→ **Requirement**: Exact retyping of the data: please keep every word and drop each picture.

────────────────────

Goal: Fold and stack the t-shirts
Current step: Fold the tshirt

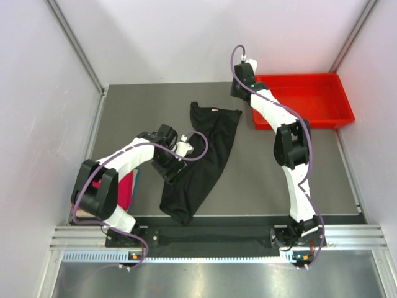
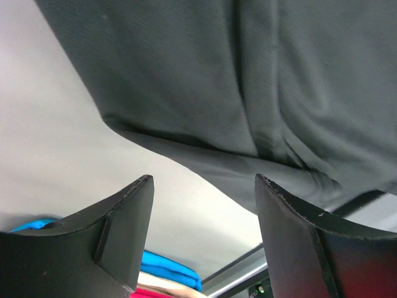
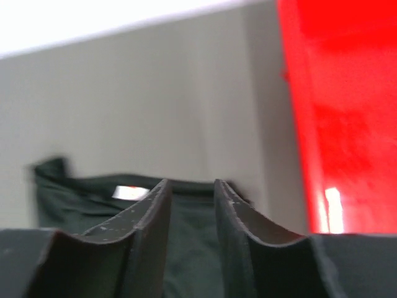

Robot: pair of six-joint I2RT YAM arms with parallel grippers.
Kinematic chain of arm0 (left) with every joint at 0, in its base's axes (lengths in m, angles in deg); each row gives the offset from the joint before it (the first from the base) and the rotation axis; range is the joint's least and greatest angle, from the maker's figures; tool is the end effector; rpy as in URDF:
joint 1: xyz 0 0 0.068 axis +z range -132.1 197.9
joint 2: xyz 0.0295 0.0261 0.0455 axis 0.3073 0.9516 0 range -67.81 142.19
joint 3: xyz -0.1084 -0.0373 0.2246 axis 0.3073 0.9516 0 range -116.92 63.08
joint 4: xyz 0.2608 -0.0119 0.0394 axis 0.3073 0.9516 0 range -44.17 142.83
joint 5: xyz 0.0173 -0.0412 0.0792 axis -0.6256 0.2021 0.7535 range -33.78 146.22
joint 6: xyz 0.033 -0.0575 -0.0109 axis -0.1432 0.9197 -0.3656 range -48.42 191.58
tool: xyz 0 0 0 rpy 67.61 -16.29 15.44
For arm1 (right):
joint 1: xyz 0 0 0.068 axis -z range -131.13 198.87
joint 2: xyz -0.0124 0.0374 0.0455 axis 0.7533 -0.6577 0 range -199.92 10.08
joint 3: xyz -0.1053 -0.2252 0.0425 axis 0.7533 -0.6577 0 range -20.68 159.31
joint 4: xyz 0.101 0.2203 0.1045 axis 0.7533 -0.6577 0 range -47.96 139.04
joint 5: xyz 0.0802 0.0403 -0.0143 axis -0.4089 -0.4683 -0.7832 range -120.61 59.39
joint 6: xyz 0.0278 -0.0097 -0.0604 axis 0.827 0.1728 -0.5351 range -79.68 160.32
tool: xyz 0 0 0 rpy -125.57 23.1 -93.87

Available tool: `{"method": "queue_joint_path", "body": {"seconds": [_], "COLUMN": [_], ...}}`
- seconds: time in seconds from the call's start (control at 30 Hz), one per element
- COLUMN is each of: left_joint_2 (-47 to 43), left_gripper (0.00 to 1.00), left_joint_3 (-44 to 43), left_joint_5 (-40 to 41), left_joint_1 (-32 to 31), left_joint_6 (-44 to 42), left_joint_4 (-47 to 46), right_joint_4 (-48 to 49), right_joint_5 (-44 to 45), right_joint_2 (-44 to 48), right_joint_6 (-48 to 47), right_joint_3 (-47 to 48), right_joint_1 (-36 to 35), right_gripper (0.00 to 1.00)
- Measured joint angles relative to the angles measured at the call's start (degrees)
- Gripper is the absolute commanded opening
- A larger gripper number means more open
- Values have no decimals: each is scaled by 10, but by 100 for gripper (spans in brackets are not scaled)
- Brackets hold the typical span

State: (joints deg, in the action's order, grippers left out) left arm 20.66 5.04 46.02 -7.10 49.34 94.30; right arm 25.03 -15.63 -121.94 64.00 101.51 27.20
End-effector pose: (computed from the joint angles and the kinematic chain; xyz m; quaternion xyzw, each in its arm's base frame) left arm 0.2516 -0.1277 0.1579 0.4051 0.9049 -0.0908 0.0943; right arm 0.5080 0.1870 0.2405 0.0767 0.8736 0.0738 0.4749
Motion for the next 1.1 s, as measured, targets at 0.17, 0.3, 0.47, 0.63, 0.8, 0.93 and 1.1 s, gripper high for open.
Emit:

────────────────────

→ **Written response**:
Goal: Fold and stack the t-shirts
Current step: Fold the tshirt


Robot: pair of six-joint I2RT YAM arms with parallel grippers.
Kinematic chain of arm0 (left) with every joint at 0, in its base's axes (lengths in m, angles in deg); each row gives the offset from the joint before it (the first from the base) and the rotation axis; range is the joint's least and greatest angle, from the maker's figures; tool is the end effector; rpy as in URDF:
joint 1: xyz 0 0 0.068 axis +z range -132.1 197.9
joint 2: xyz 0.0295 0.0261 0.0455 axis 0.3073 0.9516 0 range -67.81 142.19
joint 3: xyz -0.1084 -0.0373 0.2246 axis 0.3073 0.9516 0 range -116.92 63.08
joint 4: xyz 0.2608 -0.0119 0.0394 axis 0.3073 0.9516 0 range -44.17 142.83
joint 5: xyz 0.0173 -0.0412 0.0792 axis -0.6256 0.2021 0.7535 range -33.78 146.22
joint 6: xyz 0.033 -0.0575 -0.0109 axis -0.1432 0.9197 -0.3656 range -48.42 191.58
tool: xyz 0 0 0 rpy 67.61 -16.29 15.44
For arm1 (right):
joint 1: xyz 0 0 0.068 axis -z range -131.13 198.87
joint 2: xyz -0.0124 0.0374 0.0455 axis 0.7533 -0.6577 0 range -199.92 10.08
joint 3: xyz -0.1053 -0.2252 0.0425 axis 0.7533 -0.6577 0 range -20.68 159.31
joint 4: xyz 0.101 0.2203 0.1045 axis 0.7533 -0.6577 0 range -47.96 139.04
joint 5: xyz 0.0802 0.0403 -0.0143 axis -0.4089 -0.4683 -0.7832 range -120.61 59.39
joint 6: xyz 0.0278 -0.0097 -0.0604 axis 0.827 0.1728 -0.5351 range -79.68 160.32
tool: xyz 0 0 0 rpy -125.57 23.1 -93.87

Available tool: `{"method": "queue_joint_path", "body": {"seconds": [_], "COLUMN": [_], ...}}`
- seconds: time in seconds from the call's start (control at 30 Hz), one per element
- COLUMN is each of: left_joint_2 (-47 to 43), left_gripper (0.00 to 1.00), left_joint_3 (-44 to 43), left_joint_5 (-40 to 41), left_joint_1 (-32 to 31), left_joint_6 (-44 to 42), left_joint_4 (-47 to 46), right_joint_4 (-48 to 49), right_joint_5 (-44 to 45), right_joint_2 (-44 to 48), right_joint_6 (-48 to 47), right_joint_3 (-47 to 48), right_joint_1 (-36 to 35), right_gripper (0.00 to 1.00)
- Measured joint angles relative to the angles measured at the call's start (degrees)
- Gripper is the absolute commanded opening
- A larger gripper number means more open
- Values have no decimals: each is scaled by 10, but by 100 for gripper (spans in brackets are not scaled)
- Brackets hold the typical span

State: (joints deg, in the action's order, grippers left out) left arm 20.66 5.04 46.02 -7.10 49.34 94.30; right arm 25.03 -15.63 -121.94 64.00 101.51 27.20
End-effector pose: (computed from the joint angles and the kinematic chain; xyz m; quaternion xyzw, each in its arm's base frame) left arm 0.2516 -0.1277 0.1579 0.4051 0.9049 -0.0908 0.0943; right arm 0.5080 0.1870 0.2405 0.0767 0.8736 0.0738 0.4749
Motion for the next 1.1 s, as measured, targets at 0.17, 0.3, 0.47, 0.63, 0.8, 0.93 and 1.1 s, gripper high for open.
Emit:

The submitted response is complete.